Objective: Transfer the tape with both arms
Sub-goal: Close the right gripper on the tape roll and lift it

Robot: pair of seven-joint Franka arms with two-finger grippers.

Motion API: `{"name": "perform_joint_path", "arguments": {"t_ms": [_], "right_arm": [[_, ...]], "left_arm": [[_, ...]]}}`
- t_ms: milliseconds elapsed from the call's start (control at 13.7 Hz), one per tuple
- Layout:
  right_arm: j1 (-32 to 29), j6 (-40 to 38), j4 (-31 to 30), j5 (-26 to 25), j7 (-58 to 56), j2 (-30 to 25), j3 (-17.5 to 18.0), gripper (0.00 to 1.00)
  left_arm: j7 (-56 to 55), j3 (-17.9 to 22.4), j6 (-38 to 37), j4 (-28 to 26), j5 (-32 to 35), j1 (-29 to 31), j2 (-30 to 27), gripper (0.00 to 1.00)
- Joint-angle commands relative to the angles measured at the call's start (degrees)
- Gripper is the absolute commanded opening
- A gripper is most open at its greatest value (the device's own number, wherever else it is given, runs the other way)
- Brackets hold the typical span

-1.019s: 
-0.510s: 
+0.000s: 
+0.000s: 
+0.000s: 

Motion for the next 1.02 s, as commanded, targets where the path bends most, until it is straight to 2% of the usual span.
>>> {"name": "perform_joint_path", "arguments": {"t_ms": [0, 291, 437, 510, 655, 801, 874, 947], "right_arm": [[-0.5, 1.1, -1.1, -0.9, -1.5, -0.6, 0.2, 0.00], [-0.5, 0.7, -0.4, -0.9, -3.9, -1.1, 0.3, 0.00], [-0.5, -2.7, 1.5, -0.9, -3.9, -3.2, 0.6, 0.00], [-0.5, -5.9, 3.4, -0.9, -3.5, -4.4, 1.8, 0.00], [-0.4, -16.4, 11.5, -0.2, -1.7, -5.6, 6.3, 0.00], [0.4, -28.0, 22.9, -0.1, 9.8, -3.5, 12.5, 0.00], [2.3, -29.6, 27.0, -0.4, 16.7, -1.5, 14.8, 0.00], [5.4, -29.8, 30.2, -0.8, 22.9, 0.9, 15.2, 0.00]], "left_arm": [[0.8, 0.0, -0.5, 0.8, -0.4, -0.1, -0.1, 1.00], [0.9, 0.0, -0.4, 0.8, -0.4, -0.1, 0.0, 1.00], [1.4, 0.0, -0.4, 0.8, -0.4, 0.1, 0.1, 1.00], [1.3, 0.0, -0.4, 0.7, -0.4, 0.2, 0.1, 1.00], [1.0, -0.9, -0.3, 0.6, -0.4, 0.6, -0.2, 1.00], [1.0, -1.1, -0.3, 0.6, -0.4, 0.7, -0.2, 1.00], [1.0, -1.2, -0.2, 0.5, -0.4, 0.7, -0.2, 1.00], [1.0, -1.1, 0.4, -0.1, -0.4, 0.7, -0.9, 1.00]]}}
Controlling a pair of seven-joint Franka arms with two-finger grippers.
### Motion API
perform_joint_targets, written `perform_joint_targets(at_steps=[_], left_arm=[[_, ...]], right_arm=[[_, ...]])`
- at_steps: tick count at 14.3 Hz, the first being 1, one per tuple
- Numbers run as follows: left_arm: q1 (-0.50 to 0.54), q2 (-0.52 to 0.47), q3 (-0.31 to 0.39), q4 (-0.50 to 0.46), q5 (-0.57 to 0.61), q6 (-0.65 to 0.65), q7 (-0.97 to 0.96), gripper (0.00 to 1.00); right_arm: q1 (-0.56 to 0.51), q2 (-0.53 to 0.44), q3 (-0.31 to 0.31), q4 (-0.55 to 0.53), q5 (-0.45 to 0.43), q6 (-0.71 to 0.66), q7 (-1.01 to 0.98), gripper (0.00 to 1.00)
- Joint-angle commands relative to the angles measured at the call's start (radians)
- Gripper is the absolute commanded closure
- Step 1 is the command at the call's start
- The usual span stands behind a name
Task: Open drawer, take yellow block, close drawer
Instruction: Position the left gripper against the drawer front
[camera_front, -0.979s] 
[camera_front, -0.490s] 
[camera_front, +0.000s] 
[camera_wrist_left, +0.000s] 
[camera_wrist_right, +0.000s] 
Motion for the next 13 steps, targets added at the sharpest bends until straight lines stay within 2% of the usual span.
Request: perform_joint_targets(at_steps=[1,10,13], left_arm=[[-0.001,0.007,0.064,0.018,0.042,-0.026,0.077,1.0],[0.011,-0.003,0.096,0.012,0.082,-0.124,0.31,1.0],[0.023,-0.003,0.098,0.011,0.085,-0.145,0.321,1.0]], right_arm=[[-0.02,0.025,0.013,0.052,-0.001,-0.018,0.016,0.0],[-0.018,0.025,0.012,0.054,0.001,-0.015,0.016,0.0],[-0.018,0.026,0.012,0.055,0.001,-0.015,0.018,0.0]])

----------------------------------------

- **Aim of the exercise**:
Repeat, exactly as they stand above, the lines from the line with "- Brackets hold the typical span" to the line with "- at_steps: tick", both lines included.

- **Result of this task**:
- Brackets hold the typical span

-1.019s: 
-0.510s: 
+0.000s: 
+0.000s: 
+0.000s: 

Motion for the next 1.02 s, as commanded, targets where the path bends most, until it is straight to 2% of the usual span.
>>> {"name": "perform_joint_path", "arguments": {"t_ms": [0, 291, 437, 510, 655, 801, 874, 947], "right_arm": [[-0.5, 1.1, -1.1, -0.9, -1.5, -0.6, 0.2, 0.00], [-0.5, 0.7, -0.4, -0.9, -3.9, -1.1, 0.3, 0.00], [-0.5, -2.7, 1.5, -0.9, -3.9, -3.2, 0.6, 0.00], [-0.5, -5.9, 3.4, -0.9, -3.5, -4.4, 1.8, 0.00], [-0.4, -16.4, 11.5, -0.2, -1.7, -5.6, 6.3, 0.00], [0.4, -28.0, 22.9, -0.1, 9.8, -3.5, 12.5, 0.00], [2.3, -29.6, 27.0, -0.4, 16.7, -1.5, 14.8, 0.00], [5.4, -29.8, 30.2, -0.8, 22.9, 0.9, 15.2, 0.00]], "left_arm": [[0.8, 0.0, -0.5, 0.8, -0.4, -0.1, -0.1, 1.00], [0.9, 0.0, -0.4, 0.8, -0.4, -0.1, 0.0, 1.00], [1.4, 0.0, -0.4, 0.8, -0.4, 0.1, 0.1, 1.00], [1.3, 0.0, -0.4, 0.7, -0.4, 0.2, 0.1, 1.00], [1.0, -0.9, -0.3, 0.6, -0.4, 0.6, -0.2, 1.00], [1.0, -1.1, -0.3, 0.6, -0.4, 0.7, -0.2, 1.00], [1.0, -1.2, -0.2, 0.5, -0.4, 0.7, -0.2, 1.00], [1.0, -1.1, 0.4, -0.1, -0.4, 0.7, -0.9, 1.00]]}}
Controlling a pair of seven-joint Franka arms with two-finger grippers.
### Motion API
perform_joint_targets, written `perform_joint_targets(at_steps=[_], left_arm=[[_, ...]], right_arm=[[_, ...]])`
- at_steps: tick count at 14.3 Hz, the first being 1, one per tuple

Nothing more is needed for this exercise.